As shown, there are two events recorded — each process gets a unique PID when created. Once a process exits, Windows can recycle that PID and assign it to a new one over time.
Fetching child processes of facebook assistant.exe
To find all child processes spawned by the same PID (5348):
index=revil event.code=1 winlog.event_data.ParentProcessId="5348"

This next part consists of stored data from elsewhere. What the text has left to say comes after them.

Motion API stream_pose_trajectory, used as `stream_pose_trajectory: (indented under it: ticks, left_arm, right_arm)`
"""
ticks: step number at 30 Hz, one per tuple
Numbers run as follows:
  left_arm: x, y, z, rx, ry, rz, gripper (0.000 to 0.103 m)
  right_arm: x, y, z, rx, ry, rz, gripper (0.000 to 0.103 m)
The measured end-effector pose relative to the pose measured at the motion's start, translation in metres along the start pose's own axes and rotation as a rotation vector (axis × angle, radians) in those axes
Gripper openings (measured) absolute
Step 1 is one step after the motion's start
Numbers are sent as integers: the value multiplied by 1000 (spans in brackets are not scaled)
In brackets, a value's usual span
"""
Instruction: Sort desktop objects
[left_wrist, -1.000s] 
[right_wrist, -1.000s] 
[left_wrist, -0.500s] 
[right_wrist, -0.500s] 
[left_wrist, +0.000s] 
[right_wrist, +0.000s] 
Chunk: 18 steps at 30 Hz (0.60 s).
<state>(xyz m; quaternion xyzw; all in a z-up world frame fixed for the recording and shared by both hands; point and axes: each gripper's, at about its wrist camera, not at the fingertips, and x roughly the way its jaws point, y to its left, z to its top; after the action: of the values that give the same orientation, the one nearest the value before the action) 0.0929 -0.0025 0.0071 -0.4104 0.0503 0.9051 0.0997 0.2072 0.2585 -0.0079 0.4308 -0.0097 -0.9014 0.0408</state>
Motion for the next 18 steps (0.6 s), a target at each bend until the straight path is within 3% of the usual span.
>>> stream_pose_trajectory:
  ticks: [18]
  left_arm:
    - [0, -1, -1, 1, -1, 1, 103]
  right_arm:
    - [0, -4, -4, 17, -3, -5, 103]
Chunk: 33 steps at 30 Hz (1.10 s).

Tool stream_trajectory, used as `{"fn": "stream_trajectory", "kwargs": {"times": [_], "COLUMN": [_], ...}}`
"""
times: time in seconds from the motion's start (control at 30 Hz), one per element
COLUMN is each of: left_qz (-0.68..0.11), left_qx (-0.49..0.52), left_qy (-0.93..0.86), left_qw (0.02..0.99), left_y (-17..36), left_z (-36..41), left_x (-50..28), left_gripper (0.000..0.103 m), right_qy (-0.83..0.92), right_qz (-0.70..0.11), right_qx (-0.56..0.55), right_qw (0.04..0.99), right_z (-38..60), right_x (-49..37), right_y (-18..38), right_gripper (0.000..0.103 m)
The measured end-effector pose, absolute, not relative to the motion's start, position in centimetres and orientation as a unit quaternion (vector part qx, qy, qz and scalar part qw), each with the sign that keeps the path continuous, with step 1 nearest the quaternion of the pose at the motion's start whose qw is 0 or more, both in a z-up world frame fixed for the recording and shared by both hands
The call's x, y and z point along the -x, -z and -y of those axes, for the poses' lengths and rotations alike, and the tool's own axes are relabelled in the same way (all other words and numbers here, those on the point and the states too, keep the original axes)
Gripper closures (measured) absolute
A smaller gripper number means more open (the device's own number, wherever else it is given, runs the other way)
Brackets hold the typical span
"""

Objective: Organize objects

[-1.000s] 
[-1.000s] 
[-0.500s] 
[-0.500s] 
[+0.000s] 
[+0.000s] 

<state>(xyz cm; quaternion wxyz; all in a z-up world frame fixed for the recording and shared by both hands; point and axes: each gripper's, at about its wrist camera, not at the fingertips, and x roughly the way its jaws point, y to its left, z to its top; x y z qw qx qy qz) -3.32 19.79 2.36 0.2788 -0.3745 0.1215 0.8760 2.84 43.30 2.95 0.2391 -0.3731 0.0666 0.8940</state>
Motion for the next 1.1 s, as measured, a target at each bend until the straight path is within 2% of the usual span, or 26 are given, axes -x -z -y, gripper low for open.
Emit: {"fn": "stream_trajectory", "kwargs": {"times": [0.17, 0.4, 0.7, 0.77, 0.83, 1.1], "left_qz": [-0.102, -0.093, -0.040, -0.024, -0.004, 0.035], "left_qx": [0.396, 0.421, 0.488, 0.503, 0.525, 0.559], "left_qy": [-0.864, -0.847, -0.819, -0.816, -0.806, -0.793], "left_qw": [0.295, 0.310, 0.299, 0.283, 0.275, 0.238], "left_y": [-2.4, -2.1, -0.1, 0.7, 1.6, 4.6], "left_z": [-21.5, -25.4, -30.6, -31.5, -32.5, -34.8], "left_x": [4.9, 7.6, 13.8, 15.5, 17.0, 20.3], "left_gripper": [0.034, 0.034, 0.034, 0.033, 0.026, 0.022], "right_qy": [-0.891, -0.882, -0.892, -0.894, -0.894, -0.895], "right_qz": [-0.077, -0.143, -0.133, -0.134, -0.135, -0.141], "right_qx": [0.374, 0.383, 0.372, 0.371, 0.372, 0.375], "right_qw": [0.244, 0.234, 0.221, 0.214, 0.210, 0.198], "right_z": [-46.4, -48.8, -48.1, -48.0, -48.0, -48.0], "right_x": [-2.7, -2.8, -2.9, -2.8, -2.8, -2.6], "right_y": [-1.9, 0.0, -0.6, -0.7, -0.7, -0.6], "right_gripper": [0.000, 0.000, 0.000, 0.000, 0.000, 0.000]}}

| table @timestamp, winlog.event_data.Image, winlog.event_data.CommandLine, winlog.event_data.ProcessId, winlog.event_data.ParentProcessId
| sort +@timestamp

Decoding the B64 data translates to
Get-WmiObject Win32_Shadowcopy | ForEach-Object {$_.Delete();}
Now that we have the process ID of facebook assistant.exe, I examined which event codes it generated during execution:
| EventCode | Event Name | Description |
|---|---|---|
| 5 | Process Terminated | Logs when a process ends (PID termination). |
| 7 | Image Loaded | Logs when a process loads a DLL or image file into memory (useful for detecting DLL injection or side-loading). |
| 11 | File Create | Logs when a file is created or overwritten by a process. |
| 13 | Registry Value Set | Logs when a registry value is modified (used for persistence or configuration changes). |
Finally, I projected key telemetry values for process 5348:
index=revil winlog.event_data.ProcessId="5348"
| table @timestamp, winlog.event_data.Image, winlog.event_data.CommandLine, event.code, winlog.event_data.ProcessId, winlog.event_data.ParentProcessId, winlog.event_data.TargetFilename, winlog.event_data.TargetObject
| sort +@timestamp

The ransomware encrypted multiple files, terminated itself, and spawned a child process that deleted shadow copies.